May 7, 2014

Veteran of Afghanistan and Bosnia earns law degree

After graduation Alex Watson will serve with the military’s Judge Advocate General


Roy Clancy

Alex Watson, a soldier who served three tours in Afghanistan, will graduate on May 8 from the Faculty of Law.

Alex Watson, a soldier who served three tours in Afghanistan, will graduate on May 8.

Riley Brandt, University of Calgary

It’s not surprising that graduating law student Alex Watson won a top award for his verbal skills at a prestigious national legal competition last month; when it comes to honing your powers of persuasion, little compares to liaising with Afghan warlords, which was just one of Watson’s duties during a 13-year stint as an infantry officer in the Canadian Armed Forces.

Motivated by “a lot of idealism,” his military career began in 1998 at age 23, shortly after earning a degree in political science (First Class Honours with Distinction) at the University of Calgary.

After parachute and reconnaissance training with the Princess Patricia’s Canadian Light Infantry (PPCLI), Watson served his first overseas tour in Bosnia in 2000.

Upon his return, he was the lone Canadian officer accepted into the elite U.S. Army Ranger school. Out of a class of 460, he was one of only 37 to complete the most extreme training program in the American military, just months before the Sept. 11 attacks.

His PPCLI battalion was deployed to Afghanistan in early 2002, where he played a dual role as liaison officer with “all the warlords and civil officials springing up after the fall of the Taliban” and also providing “rudimentary humanitarian aid” in the Canadian patrol sector near Kandahar airfield.

Degree in political science proved an asset in Watson's military career

He says his political science studies gave him insight into the complexities of the civil and political upheaval and “sympathy for the motivations of people in extreme situations.”

He also credits the writing skills and powers of persuasion learned at the university with helping raise money from what he calls a bunch of crazy schemes to construct eight schools and 18 drinking wells.

His second tour in 2006 involved further liaison with Afghan tribal leaders and media as the Taliban came flooding back into Kandahar province.

Watson began his military career after studying political science at the University of Calgary.

Watson began his military career after studying political science at the University of Calgary.

Alex Watson

Promoted to major, Watson returned in 2009 to command an airborne infantry company and mentor an Afghan battalion. In early 2010, his unit comprised the only Canadian soldiers serving under U.S. Marine command in the ground assault on Marjeh in Helmand province, one of the toughest battles of the mission.

“We had to secure a road 10 kilometres in length, but only advanced 900 metres the first day the resistance was so fierce,” he says. After days of fighting and going without sleep, his battalion seized its objective. The battle cost him a blown eardrum and his sixth serious concussion after an Afghan soldier discharged a rocket propelled grenade while Watson was in the backblast area of the weapon.
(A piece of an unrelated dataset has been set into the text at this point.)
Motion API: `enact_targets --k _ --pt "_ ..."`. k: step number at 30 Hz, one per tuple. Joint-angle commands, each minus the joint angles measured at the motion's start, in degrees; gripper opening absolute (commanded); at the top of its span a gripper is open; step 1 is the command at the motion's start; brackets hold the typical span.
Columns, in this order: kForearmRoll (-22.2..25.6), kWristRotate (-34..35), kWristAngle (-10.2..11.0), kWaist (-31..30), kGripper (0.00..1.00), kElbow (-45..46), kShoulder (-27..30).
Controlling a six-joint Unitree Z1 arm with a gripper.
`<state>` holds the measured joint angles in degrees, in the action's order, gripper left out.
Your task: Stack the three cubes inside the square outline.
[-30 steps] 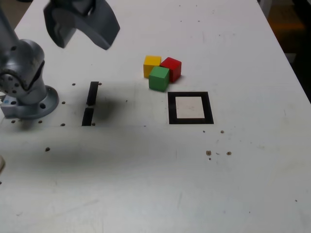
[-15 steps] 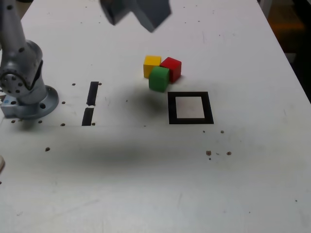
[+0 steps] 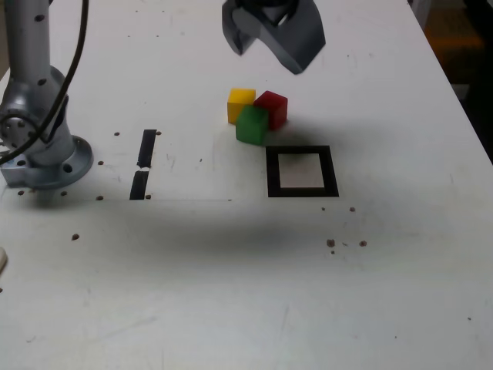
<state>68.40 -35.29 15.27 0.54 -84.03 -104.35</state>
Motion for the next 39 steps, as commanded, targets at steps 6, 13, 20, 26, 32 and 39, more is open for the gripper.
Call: enact_targets --k 6,13,20,26,32,39 --pt "-0.3 -3.1 3.1 1.3 1.0 -0.6 -4.0" --pt "-2.7 -6.7 2.7 1.4 1.0 0.3 -8.7" --pt "-9.1 -10.9 -1.9 3.0 1.0 3.3 -9.2" --pt "-12.6 -12.5 -3.0 3.0 1.0 5.4 -9.4" --pt "-15.0 -12.9 -3.0 3.4 1.0 5.8 -9.8" --pt "-18.2 -13.0 -2.0 3.8 0.99 6.6 -9.9"
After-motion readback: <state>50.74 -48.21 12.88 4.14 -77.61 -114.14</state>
Brush with mortality prompted thoughts about the future

The brush with his own mortality prompted him to seriously contemplate his future career options. After being accepted by three law schools, he enrolled at the University of Calgary under the sponsorship of the Canadian Forces.

After he graduates on May 8, the day before his 40th birthday, Watson will serve as a lawyer with the Judge Advocate General, which oversees military justice and provides legal advice to the Forces.

Watson says he’s grateful for the amazing and encouraging instruction of his professors in the Faculty of Law and impressed by the idealism and youthful energy of his classmates.

Prof. Alice Woolley describes Watson as a top student in her legal ethics course, who brought his life experience to bear on his studies.

The hard-working, engaged student served as a role model for his classmates, she says. “He could make the class laugh and he could make the class think and that’s a pretty unusual combination.”